Ancora tempo

Tempo che passa, tempo che serve, tempo che aiuterà. Oggi la mia amica Rosaria vive il suo undicesimo anno tra terra e cielo, con il suo Giacomo. I nostri soliti confronti, i nostri soliti messaggi WhatsApp.

… Oggi (ieri per chi legge) e domani (oggi per chi legge) mi servono una distesa di girasoli… 11 anni sono tantissimi… Ma stai sicura che tra tanti anni non si sta più come stai tu oggi… resta tanto dolore ma non più tanta disperazione…

Due sono le cose che vorrei, mia presunzione, condividere. La prima è il girasole. Lo abbiamo preso come nostro fiore. Converte il suo sguardo al sole, a seguirne sempre il suo orizzonte.
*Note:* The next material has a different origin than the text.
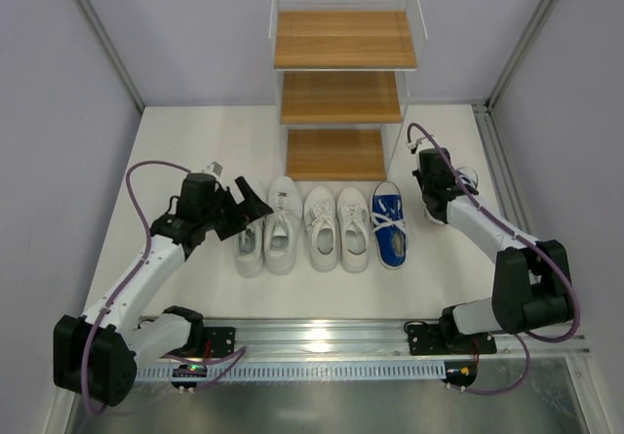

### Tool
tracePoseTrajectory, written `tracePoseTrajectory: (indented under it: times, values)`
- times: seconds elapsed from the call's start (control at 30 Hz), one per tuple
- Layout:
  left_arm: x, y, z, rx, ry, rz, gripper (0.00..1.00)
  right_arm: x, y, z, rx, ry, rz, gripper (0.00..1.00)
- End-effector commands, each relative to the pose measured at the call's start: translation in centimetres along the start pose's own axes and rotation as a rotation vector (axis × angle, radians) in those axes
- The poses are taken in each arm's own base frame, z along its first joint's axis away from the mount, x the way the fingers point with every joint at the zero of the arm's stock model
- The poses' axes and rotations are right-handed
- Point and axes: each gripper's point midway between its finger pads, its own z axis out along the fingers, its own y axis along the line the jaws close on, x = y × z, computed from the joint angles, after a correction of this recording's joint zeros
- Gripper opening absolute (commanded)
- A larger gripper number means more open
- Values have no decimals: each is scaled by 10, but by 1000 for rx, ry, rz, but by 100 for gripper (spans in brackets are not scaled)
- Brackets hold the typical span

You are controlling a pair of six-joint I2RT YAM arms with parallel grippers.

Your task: Place and organize the shoes onto the shoe shelf

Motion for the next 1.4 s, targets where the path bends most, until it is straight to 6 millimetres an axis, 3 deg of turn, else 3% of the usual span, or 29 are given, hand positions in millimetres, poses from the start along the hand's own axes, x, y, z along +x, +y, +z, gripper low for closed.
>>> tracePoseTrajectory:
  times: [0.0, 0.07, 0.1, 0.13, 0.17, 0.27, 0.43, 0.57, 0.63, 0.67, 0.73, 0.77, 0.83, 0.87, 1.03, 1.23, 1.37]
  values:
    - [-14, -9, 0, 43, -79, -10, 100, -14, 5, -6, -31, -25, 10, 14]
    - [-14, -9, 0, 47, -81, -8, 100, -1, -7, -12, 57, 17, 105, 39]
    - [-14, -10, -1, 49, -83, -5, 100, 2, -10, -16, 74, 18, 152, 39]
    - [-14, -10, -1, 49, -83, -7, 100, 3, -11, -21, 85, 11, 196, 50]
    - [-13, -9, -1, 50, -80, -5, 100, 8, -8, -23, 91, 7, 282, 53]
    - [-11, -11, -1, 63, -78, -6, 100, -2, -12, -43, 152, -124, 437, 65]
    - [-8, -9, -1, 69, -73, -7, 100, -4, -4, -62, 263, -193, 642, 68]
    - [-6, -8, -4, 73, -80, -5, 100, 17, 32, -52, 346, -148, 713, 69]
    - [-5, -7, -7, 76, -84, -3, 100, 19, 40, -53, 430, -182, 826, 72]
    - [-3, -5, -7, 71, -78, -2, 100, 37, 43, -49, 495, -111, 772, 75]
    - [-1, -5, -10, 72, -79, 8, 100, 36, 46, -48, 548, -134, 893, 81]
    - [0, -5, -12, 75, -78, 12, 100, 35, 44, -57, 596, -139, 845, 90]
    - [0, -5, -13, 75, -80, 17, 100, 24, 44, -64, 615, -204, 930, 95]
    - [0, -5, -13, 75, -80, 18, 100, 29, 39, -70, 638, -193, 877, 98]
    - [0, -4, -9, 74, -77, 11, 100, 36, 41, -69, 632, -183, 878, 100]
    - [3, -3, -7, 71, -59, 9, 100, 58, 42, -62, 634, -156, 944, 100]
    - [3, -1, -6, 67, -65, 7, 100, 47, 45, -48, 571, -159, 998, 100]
Lo rincorre fino al tramonto, fin quando lascia spazio alle stelle. Regala speranza, testa china a volgersi però a un raggio splendente e pieno di calore, che lo faccia quotidianamente alzare e vivere. Effimera chimera, che ogni giorno muore ma ogni giorno può rinascere.
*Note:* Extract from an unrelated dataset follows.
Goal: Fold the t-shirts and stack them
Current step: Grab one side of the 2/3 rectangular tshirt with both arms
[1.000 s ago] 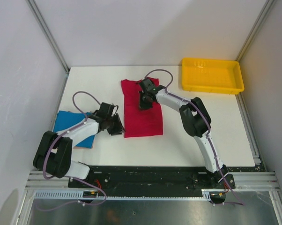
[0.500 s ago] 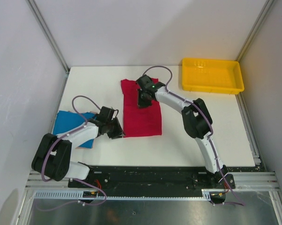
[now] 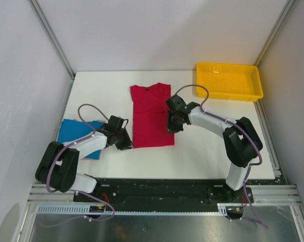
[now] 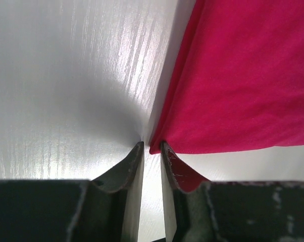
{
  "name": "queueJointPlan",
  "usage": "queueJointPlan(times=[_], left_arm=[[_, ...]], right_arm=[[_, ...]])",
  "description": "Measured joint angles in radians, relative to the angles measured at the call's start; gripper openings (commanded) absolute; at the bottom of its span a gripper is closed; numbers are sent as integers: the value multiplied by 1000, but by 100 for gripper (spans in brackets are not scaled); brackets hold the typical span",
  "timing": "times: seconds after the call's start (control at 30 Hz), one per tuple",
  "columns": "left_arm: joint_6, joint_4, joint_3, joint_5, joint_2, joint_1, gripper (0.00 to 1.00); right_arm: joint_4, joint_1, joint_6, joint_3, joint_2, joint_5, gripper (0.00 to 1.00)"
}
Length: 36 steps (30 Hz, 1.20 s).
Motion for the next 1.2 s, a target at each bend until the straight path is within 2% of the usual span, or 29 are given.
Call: queueJointPlan(times=[0.2,0.77,1.03,1.2], left_arm=[[0,3,0,-1,1,-1,24],[0,14,0,-5,8,-3,23],[0,17,0,-5,8,-3,23],[0,17,0,-4,8,-3,23]], right_arm=[[3,16,35,-146,-47,6,4],[95,23,74,-277,-54,13,4],[94,19,87,-295,-122,14,25],[98,18,103,-311,-178,18,30]])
Lascio solo immaginare quando, tra i tanti scatti del mio Emi, ho trovato quella che, anche oggi sarà la foto di questa mia condivisione. Altra incredibile coincidenza.

La seconda cosa è il tempo. Da subito la mia amica mi ha esortato a darmi tempo. È necessario, a elaborare, a trasformare, a fagocitare la disperazione che ti assale nell’istante in cui la tua vita viene falciata da una malasorte senza eguali, che senza pietà si insinua capillarmente, a cementarsi nelle vene.

Tempo, indispensabile elemento che non puoi misurare, se non vivendo. Tempo, ignoto amico a cui affidarsi, unica aspettativa in una quotidianità per sempre segnata dal dolore.

È un rifugio senza pareti, un focolare senza forma che si spera scaldi nei momenti più freddi, quando il cuore gela e l’anima sembra non potercela fare.

Tempo, che dovrà trascorrere in un funesto tormento, in attesa di piccole sfumature da cogliere come grandi imprese, a dare un senso al tempo stesso.

Queste sono le due cose alle quali, forse scioccamente, mi aggrappo. Consapevole che il lavoro sporco, quello più difficile, drammatico e angoscioso, è solo mio.

Perché il tempo fortifica un po’, e insegna a sopportare il dolore, pur non annullandolo.